Frankly, he wasn’t all that comfortable with a scientific/military Project that used psychics, despite the fact that he was a bit of a psychic himself. He was a soldier first, and the mission certainly needed soldiers. But the nature of time travel had required psychics for the Project to be successful. No matter how much data time travelers collected on jaunts into the past, it was only the travelers with psychic gifts who were able to remember their actual experiences from the journey. So, Project teams took back all sorts of recording equipment. But they also took along a psychic to serve as a living, subjective memory of the events from their voyages into the past.
Psychics also came along to study the energy nexuses, the doors, as it were, where time travelers could enter and leave the eras they were visiting. The scientists in charge of the TTP didn’t always feel comfortable with all this use of psychic talent, it just wasn’t scientific enough for them, but the people in charge of funding the project insisted on using every available research tool. Besides, as far as anyone could explain the process of time travel, it still seemed a hell of a lot more like magic than it did science.
“We ought to put on our game faces and get down to business,” he said. He got up and adjusted his tunic, then helped Ginger to her feet. The woman looked good naked.
“Sorry about soaking your dress.” He reached down, grabbed, and offered her the mass of wet wool.
“It needed a spring wash anyway,” she answered. She picked up the sodden lump of cloth and began wringing it out into the bath water. “Give me a hand,” she said, and together they managed to wind the dress tight enough to squeeze out most of the water. The whole time they worked Bern tried to keep his eyes off her. He couldn’t.
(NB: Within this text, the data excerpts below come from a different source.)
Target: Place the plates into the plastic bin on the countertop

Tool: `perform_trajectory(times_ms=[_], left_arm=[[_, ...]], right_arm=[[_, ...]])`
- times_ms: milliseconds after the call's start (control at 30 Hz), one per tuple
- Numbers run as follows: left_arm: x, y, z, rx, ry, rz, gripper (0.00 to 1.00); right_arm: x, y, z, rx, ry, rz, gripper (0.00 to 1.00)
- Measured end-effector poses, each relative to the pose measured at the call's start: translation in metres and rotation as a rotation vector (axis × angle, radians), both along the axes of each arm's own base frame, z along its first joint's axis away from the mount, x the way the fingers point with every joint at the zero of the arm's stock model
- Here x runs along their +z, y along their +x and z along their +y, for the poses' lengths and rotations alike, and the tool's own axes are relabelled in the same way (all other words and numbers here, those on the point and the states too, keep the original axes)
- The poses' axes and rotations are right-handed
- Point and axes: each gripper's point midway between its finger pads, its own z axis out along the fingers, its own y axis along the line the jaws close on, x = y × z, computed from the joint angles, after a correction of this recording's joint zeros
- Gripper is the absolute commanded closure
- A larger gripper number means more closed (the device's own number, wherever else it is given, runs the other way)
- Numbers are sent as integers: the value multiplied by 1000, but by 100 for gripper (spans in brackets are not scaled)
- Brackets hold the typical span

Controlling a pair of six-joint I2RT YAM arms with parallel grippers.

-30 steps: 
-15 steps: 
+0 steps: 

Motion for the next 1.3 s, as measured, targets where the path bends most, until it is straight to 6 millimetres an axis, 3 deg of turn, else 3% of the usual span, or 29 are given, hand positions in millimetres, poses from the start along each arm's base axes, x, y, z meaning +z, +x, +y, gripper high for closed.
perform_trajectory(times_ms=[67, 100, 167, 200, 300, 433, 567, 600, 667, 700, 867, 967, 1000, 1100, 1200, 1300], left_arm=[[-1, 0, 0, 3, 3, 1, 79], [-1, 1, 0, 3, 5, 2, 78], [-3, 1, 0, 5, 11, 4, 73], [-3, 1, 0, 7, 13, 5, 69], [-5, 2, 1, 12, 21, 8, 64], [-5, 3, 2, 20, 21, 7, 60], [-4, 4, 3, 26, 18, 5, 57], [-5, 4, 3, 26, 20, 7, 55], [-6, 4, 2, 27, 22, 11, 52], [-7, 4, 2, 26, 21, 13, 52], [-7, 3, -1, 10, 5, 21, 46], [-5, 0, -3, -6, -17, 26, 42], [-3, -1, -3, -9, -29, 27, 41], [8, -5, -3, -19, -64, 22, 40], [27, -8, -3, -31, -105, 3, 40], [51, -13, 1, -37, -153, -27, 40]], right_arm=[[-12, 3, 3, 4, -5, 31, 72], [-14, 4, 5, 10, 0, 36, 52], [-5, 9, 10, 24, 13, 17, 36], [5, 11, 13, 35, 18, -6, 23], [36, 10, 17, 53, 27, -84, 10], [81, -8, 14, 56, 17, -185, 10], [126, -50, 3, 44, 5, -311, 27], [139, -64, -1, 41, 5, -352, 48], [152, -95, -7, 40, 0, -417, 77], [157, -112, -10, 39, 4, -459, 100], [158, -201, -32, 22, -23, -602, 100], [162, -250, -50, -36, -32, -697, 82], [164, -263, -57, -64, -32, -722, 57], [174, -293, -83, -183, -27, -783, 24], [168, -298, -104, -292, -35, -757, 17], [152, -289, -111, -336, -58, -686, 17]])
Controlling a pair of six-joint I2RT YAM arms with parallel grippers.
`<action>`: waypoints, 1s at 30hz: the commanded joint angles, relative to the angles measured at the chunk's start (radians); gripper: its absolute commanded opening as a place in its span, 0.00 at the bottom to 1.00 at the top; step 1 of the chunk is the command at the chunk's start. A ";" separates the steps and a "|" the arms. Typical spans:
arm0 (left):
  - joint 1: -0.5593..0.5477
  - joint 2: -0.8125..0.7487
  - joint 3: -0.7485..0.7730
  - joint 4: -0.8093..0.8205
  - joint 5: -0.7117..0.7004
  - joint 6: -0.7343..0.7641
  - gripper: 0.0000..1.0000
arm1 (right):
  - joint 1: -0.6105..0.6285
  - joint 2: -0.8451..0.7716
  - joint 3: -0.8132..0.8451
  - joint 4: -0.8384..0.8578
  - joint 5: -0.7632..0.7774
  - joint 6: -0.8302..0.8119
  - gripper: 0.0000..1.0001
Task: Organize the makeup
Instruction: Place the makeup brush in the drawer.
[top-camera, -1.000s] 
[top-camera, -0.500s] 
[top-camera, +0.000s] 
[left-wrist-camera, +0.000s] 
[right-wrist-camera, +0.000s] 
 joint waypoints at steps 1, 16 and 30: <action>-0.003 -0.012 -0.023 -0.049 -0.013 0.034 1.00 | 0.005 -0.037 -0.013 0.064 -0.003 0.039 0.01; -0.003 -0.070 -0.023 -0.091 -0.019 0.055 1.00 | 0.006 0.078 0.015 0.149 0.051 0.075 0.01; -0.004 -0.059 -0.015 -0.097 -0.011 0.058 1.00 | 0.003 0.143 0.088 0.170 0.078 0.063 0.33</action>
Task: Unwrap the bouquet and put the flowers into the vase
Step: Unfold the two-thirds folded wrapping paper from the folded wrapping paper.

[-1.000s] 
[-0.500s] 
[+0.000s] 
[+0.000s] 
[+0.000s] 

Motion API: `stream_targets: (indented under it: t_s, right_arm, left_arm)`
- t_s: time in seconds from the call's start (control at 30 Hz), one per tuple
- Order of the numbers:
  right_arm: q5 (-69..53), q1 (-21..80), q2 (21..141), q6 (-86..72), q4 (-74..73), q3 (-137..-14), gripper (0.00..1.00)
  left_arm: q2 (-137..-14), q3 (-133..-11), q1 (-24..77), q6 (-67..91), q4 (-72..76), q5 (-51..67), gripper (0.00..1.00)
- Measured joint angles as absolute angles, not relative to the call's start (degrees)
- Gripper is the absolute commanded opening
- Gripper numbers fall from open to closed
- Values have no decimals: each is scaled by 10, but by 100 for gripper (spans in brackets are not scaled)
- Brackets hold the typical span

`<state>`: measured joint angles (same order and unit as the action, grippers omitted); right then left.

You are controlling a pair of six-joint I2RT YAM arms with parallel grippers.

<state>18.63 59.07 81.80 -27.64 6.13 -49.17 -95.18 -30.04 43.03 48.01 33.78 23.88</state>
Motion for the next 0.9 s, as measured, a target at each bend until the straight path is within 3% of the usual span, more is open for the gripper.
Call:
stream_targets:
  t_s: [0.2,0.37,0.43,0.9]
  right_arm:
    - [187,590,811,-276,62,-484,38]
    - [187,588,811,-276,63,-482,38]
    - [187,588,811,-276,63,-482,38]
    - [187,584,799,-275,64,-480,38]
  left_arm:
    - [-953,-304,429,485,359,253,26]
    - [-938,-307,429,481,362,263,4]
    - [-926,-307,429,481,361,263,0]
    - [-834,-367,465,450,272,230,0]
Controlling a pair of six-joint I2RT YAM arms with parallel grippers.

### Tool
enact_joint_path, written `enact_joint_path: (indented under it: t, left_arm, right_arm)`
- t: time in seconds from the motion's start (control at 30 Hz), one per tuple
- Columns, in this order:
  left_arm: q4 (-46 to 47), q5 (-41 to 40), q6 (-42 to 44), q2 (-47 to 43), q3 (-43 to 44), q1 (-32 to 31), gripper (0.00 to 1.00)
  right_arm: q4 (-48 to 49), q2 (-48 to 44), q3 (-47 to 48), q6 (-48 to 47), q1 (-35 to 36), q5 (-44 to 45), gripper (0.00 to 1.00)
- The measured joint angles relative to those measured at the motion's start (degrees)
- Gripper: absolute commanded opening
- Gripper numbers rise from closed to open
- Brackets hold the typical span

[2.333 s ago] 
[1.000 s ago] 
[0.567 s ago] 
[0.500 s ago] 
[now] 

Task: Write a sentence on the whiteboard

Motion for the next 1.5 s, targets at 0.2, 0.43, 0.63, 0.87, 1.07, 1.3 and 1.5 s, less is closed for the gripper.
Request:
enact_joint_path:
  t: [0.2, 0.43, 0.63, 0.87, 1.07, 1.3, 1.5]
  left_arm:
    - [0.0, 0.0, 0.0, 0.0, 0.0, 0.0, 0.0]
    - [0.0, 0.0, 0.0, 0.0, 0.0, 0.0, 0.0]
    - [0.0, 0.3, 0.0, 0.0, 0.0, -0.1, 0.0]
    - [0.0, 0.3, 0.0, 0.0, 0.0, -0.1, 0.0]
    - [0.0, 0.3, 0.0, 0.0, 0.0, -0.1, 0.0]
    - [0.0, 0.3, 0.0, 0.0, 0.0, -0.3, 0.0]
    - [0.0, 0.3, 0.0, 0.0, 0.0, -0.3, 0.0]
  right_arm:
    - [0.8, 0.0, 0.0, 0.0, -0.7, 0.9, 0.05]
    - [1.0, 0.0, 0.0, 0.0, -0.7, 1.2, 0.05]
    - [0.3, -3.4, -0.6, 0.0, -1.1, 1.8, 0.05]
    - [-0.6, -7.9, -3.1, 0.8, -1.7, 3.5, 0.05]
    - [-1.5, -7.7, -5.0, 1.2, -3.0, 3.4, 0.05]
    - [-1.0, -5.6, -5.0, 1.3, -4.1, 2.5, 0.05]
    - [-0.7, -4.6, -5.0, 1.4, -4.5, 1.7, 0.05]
“You’ve got great tits,” he told her. They were large and round and just as pale as the rest of her, but for the lovely dark circles of her nipples. Nipples that grew peaked and hard when she noticed him looking at her. He grinned as a flush spread across her chest and throat. It wasn’t only a smile that rose as he watched her.
“Ginger White, you may be the death of me,” he said.
She snatched her dress out of his hands. “I think maybe you better help me on with this.”
“Pity. I like this view so much better.” He stepped close and ran his hands over her in the pretext of helping her maneuver the wet dress. She was cool to the touch, but she went warm where he touched.
“You feel like satin,” he told her.
“Back off, soldier,” she said. He did.
When she was finally dressed, she seemed to remember what was at stake here. She had more questions for him than he could answer. “Is your name really Bern? When are you from? Do you know what happened to the rest of my team? How did you find me? Where’s the nexus? When can we go home?”
Bern held up his hands to halt her rush of words. “I’ll answer yours if you’ll answer mine.” He spotted a stone bench against the wall and led her over to it.
They sat together in the warm air of the bath, and he tried to sum up what he knew. “My team was sent out six months after yours. Our mission was specifically to search for your team—not a single member made it back. When we came in through the Tintagel nexus, it crashed behind us. We couldn’t get back.”
“So now your team is missing as well?”
He nodded. “At least my team all came through together. It didn’t look like your team made it here intact. The theory is that some kind of hiccup in the time/dimensional energy field scattered your team in transit—”
“I noticed. So we all came through at different nexus points?” she asked.
He nodded.
“I’m no physicist, but I managed to figure that out on my own.” She gave his hands a sympathetic squeeze. “So your team’s as lost here as we are.”
“Yeah. But we still had our mission. Along with hunting for you people we’ve been searching for a working exit point. No luck yet with that. It hasn’t been easy, since the energy hiccup shorted out most of your team’s ID transponders. So far you’re only the second team member we’ve found alive.”
“Who else have you found?”
“Sergeant Kaye.”
“Thank goodness! I’ve been so worried about him.” Then she blanched. “You’ve found others—dead?”
“Yeah. Sorry. We found Dr. Bohrs’s grave outside a village near Aqua Sulus. Gwayne had been enslaved on a Saxon farmstead on the coast. We got him out of the place alive, but he caught an arrow in the throat when we ran into a raiding party the next day.”